Goal of the exercise:
Wherever a line in the material contains the word "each", copy that line.

Dataset extract:

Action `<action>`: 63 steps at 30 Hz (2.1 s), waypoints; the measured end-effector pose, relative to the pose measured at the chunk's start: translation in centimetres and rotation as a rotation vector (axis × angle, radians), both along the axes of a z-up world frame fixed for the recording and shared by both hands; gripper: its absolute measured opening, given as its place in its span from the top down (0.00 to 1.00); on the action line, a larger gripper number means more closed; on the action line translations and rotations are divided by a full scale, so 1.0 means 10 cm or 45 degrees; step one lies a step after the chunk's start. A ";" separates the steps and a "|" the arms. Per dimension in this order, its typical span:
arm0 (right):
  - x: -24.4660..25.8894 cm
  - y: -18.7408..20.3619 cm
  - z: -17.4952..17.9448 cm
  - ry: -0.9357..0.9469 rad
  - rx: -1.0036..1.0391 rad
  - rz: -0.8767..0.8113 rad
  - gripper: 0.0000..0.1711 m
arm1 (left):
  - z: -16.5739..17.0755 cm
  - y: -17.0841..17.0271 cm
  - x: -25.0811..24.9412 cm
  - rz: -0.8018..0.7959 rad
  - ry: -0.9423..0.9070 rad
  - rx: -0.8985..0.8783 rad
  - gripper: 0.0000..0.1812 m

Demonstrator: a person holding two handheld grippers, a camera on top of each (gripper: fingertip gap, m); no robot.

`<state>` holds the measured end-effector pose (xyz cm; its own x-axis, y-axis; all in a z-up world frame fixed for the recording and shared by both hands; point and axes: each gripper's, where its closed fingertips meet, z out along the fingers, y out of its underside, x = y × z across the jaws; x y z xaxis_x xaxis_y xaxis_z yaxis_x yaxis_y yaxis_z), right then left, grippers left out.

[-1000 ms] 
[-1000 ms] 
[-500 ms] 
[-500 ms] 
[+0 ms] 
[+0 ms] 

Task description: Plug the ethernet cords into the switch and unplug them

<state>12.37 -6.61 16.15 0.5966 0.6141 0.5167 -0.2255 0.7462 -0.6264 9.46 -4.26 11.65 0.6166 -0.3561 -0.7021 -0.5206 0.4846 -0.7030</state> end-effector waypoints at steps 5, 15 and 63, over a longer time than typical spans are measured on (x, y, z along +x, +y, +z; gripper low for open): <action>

Answer area:
Demonstrator: a person holding two handheld grippers, a camera on top of each (gripper: fingertip gap, m); no robot.
`<state>` holds the measured end-effector pose (xyz cm; its own x-axis, y-axis; all in a z-up world frame fixed for the recording and shared by both hands; point and axes: each gripper's, where its closed fingertips meet, z out along the fingers, y out of its underside, x = y × z across the jaws; x y z xaxis_x xaxis_y xaxis_z yaxis_x yaxis_y yaxis_z), right then left, grippers left out.

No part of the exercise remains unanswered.